§ **WORK TO BE COMPLETED**:
Up to and including the line with "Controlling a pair", reproduce the listing below exactly, beginning at its first line.

+===+

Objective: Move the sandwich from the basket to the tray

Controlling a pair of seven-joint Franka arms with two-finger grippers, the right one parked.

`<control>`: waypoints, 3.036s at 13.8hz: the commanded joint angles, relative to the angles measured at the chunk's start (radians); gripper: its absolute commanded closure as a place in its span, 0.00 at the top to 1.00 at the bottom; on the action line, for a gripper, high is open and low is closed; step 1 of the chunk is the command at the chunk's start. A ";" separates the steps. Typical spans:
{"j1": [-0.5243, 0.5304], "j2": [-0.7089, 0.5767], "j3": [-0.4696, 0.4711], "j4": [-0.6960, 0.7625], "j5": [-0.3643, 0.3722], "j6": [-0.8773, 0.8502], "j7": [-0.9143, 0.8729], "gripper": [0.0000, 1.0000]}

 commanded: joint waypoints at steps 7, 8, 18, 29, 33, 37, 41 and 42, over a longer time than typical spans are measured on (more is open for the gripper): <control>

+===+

§ **TASK RESPONSE**:
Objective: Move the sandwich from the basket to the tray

Controlling a pair of seven-joint Franka arms with two-finger grippers, the right one parked.

Nothing further remains in the output.